Neural Networks

This project was created by Brian Granger. All content is licensed under the MIT License.


Introduction

Neural networks are a class of algorithms that can learn how to compute the value of a function given previous examples of the functions output. Because neural networks are capable of learning how to compute the output of a function based on existing data, they generally fall under the field of Machine Learning.

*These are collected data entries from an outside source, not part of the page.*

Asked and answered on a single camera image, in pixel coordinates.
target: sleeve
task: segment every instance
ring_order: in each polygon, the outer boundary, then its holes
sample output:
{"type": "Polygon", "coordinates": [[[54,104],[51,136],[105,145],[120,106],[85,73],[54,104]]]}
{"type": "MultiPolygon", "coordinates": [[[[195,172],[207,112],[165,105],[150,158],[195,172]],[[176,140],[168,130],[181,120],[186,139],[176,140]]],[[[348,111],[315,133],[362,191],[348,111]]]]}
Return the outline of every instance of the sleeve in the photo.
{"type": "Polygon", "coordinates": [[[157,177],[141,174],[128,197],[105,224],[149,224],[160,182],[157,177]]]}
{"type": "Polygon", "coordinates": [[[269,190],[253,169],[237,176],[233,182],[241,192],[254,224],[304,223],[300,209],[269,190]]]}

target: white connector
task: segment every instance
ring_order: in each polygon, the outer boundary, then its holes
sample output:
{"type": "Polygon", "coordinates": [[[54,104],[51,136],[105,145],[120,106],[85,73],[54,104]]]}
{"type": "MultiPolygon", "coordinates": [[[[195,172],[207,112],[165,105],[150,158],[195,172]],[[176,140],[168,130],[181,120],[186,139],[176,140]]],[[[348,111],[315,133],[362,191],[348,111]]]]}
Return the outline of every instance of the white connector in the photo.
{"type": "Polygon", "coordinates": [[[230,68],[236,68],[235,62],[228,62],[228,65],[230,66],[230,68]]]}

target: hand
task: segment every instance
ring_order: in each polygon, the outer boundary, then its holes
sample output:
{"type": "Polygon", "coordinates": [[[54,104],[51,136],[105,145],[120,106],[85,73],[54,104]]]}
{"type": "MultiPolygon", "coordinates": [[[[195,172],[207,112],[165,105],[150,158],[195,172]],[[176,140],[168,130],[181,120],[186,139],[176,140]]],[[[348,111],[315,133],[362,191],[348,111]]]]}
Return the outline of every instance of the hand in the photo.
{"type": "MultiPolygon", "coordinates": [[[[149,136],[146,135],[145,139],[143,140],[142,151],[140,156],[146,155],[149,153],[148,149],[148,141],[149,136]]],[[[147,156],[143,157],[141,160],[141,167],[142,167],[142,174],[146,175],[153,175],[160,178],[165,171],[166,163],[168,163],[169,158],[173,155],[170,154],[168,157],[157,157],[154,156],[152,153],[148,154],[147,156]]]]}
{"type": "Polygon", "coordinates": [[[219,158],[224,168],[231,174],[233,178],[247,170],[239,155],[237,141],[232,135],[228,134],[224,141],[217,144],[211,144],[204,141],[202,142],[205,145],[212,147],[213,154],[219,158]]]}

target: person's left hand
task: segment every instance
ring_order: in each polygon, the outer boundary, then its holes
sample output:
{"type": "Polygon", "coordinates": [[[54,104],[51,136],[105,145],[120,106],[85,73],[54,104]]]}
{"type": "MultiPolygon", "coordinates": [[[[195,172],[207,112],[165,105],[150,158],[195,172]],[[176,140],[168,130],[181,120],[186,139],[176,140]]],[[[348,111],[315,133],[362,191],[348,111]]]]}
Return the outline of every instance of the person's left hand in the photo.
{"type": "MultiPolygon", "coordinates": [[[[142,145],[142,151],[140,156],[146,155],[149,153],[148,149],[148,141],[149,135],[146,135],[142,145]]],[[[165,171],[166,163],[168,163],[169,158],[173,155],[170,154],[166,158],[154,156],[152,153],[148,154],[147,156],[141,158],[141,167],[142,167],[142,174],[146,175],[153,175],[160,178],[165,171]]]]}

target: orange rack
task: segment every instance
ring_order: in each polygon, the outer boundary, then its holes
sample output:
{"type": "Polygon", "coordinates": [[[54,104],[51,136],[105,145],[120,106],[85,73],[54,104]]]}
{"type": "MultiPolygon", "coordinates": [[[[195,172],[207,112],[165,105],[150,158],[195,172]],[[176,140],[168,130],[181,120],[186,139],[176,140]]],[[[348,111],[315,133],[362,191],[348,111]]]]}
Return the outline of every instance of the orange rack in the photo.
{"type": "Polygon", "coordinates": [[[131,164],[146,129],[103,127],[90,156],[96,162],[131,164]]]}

Let's say that we don't know how to compute some function $f$:

$$ f(x) \rightarrow y $$

But we do have some data about the output that $f$ produces for particular input $x$:

$$ f(x_1) \rightarrow y_1 $$$$ f(x_2) \rightarrow y_2 $$$$ \ldots $$$$ f(x_n) \rightarrow y_n $$

A neural network learns how to use that existing data to compute the value of the function $f$ on yet unseen data. Neural networks get their name from the similarity of their design to how neurons in the brain work.

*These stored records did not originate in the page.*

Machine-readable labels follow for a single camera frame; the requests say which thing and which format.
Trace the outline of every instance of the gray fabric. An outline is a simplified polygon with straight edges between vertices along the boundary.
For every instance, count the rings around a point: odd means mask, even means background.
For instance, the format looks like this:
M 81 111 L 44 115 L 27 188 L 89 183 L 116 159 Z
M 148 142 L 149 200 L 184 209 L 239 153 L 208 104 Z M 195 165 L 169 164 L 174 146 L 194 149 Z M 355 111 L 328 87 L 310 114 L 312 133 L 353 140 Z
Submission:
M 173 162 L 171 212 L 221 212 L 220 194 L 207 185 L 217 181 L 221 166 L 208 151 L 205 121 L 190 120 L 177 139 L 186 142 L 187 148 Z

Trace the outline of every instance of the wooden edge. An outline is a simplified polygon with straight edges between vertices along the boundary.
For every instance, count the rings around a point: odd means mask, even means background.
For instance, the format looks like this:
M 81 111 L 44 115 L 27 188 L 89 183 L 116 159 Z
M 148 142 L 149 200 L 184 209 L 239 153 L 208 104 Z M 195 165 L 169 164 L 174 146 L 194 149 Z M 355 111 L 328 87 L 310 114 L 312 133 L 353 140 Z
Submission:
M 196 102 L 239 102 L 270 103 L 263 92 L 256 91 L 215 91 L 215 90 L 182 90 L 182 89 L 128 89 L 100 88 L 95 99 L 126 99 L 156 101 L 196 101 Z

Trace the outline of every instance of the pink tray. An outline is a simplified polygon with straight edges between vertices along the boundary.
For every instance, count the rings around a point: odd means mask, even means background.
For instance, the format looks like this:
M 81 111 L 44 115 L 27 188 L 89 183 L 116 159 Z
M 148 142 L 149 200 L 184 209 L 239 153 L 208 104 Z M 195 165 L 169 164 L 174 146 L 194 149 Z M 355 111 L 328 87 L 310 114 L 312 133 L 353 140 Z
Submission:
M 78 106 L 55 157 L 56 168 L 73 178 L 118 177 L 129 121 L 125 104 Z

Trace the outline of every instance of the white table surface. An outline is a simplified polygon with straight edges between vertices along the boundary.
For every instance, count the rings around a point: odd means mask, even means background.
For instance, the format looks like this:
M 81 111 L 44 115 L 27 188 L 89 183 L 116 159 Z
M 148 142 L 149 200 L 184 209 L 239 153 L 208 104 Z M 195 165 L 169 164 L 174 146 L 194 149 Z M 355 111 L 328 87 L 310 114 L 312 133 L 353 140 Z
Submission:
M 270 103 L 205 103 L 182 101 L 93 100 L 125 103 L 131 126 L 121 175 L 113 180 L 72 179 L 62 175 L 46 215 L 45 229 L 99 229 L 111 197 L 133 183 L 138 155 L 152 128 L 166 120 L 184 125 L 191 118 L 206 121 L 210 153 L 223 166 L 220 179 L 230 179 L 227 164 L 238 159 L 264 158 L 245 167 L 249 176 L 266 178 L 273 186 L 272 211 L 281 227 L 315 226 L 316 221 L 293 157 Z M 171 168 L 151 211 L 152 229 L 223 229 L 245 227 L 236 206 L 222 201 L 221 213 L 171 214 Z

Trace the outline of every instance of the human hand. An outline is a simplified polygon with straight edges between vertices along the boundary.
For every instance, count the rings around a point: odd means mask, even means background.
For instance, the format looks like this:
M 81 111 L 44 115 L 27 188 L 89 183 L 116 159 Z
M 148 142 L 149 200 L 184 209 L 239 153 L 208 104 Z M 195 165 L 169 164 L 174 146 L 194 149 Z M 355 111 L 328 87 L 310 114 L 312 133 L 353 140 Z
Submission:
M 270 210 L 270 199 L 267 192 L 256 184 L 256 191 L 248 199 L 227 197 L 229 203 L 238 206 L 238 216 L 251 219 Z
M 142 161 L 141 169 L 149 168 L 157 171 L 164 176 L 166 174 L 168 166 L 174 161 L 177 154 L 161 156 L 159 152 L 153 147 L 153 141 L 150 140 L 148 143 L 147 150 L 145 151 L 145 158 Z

Work on neural networks began in the 1940s, but significant advancements were made in the 1970s (backpropagation) and more recently, since the late 2000s, with the advent of deep neural networks. These days neural networks are starting to be used extensively in products that you use. A great example of the application of neural networks is the recently released Flickr automated image tagging. With these algorithms, Flickr is able to determine what tags ("kitten", "puppy") should be applied to each photo, without human involvement.

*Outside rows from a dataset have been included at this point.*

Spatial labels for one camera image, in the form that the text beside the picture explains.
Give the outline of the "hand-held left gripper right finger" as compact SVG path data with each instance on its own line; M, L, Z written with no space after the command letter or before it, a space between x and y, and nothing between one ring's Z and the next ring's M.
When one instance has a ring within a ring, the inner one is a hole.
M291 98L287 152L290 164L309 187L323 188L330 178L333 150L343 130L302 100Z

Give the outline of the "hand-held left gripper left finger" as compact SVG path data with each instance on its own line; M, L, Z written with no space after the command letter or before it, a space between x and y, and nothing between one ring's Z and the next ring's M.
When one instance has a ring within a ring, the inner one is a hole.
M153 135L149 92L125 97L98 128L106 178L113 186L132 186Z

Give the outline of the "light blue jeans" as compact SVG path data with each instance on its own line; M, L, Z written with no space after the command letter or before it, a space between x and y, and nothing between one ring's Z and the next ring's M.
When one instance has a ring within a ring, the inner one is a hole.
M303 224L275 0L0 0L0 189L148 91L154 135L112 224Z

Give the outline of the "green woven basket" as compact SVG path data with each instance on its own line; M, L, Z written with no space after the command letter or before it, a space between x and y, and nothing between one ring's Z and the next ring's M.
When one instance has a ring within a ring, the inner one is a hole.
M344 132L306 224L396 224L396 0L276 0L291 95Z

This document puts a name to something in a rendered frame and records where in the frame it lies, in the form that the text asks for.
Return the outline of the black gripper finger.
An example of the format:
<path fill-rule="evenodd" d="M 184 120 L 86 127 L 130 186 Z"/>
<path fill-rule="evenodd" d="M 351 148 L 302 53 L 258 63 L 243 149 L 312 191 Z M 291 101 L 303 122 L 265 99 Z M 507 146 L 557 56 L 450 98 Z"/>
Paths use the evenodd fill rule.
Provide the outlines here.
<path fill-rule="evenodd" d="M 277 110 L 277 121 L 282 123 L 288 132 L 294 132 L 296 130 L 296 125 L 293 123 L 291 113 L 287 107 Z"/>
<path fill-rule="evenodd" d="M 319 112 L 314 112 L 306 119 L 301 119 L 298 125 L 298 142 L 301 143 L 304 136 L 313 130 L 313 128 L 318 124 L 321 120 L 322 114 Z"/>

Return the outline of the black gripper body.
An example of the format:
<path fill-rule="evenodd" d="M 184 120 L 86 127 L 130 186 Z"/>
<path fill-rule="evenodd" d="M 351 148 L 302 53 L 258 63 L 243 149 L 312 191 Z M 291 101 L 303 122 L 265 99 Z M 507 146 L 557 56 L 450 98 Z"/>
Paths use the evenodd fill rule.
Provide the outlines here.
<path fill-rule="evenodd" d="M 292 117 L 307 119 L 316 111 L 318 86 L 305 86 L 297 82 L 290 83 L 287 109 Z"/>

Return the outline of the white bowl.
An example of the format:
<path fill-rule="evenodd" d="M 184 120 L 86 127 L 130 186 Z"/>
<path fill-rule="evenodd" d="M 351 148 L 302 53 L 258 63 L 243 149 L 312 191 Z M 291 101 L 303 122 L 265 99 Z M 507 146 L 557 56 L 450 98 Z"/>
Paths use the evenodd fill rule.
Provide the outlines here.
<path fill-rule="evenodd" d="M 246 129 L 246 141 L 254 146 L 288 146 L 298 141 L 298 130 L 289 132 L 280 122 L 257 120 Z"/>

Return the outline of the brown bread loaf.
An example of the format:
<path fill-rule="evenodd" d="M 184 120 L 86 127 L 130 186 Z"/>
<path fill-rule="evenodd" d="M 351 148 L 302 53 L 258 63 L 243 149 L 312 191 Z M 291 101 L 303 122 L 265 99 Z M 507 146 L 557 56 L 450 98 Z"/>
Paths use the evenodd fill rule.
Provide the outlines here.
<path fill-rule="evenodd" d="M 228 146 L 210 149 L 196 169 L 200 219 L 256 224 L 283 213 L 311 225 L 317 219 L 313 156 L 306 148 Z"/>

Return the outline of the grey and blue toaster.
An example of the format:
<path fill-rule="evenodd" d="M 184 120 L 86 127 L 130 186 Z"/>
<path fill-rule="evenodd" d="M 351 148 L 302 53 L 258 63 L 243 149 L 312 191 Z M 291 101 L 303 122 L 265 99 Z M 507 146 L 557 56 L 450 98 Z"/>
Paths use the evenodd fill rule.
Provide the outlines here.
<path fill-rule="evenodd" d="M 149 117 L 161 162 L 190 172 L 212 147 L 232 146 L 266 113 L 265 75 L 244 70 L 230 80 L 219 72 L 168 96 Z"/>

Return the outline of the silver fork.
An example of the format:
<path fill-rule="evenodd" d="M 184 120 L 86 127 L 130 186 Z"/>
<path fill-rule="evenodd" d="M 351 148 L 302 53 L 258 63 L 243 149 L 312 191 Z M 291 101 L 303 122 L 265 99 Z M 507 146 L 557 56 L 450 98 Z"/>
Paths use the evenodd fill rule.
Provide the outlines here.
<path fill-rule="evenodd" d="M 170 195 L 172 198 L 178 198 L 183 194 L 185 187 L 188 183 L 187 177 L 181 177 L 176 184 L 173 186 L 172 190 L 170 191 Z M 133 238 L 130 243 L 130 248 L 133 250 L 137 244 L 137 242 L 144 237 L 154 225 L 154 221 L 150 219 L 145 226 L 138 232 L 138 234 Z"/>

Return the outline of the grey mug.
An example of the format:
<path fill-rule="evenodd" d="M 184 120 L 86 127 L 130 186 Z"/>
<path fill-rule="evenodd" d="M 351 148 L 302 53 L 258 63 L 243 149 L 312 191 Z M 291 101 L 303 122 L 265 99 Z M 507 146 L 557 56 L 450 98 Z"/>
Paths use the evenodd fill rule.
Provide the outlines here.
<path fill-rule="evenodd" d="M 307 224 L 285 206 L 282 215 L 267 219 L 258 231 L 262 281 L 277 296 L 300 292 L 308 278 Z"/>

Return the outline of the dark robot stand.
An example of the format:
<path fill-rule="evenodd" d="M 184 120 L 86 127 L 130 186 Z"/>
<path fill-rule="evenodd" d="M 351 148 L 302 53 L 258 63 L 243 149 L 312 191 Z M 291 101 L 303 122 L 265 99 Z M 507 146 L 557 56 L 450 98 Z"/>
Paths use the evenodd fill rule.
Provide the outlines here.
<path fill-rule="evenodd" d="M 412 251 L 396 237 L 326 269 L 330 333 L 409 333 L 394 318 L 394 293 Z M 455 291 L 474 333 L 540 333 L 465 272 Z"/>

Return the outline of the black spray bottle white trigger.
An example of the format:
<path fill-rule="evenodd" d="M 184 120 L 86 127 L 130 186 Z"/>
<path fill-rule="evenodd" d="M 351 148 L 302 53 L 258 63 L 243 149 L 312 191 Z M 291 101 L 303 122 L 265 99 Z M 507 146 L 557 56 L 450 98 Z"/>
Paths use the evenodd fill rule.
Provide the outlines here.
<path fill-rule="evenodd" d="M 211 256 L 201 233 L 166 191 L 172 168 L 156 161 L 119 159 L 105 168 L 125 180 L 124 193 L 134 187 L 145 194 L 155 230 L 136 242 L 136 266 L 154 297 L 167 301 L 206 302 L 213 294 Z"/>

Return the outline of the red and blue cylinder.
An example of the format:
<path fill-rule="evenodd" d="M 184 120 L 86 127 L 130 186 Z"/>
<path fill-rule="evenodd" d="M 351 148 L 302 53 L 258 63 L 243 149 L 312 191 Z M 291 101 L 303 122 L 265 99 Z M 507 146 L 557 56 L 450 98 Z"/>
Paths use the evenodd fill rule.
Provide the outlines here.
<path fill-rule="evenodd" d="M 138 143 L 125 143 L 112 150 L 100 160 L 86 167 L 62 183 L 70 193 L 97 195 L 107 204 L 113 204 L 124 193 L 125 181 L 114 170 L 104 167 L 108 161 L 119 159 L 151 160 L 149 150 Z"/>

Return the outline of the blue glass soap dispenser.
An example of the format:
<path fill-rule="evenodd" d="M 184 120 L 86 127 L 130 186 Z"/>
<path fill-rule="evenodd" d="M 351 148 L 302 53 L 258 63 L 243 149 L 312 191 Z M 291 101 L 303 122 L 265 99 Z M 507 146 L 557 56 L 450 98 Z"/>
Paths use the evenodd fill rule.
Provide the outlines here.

In this case the function takes an image as input and outputs a set of tags for that image:

$$ f(image) \rightarrow \{tag_1, \ldots\} $$

For the purpose of this project, good introductions to neural networks can be found at:

The Project

Your general goal is to write Python code to predict the number associated with handwritten digits. The dataset for these digits can be found in sklearn:


In [6]:
%matplotlib inline
import matplotlib.pyplot as plt
from IPython.html.widgets import interact


:0: FutureWarning: IPython widgets are experimental and may change in the future.

In [15]:
from sklearn.datasets import load_digits
digits = load_digits()
print(digits.data.shape)


(1797, 64)

In [8]:
def show_digit(i):
    plt.matshow(digits.images[i]);

In [9]:
interact(show_digit, i=(0,100));


The actual, known values (0,1,2,3,4,5,6,7,8,9) associated with each image can be found in the target array:


In [14]:
digits.target[87]


Out[14]:
4

Here are some of the things you will need to do as part of this project:

  • Split the original data set into two parts: 1) a training set that you will use to train your neural network and 2) a test set you will use to see if your trained neural network can accurately predict previously unseen data.
  • Write Python code to implement the basic building blocks of neural networks. This code should be modular and fully tested. While you can look at the code examples in the above resources, your code should be your own creation and be substantially different. One way of ensuring your code is different is to make it more general.
  • Create appropriate data structures for the neural network.
  • Figure out how to initialize the weights of the neural network.
  • Write code to implement forward and back propagation.
  • Write code to train the network with the training set.

Your base question should be to get a basic version of your code working that can predict handwritten digits with an accuracy that is significantly better than that of random guessing.

Here are some ideas of questions you could explore as your two additional questions:

  • How to specify, train and use networks with more hidden layers.
  • The best way to determine the initial weights.
  • Making it all fast to handle more layers and neurons per layer (%timeit and %%timeit).
  • Explore different ways of optimizing the weights/output of the neural network.
  • Tackle the full MNIST benchmark of $10,000$ digits.
  • How different sigmoid function affect the results.

Implementation hints

There are optimization routines in scipy.optimize that may be helpful.

You should use NumPy arrays and fast NumPy operations (dot) everywhere that is possible.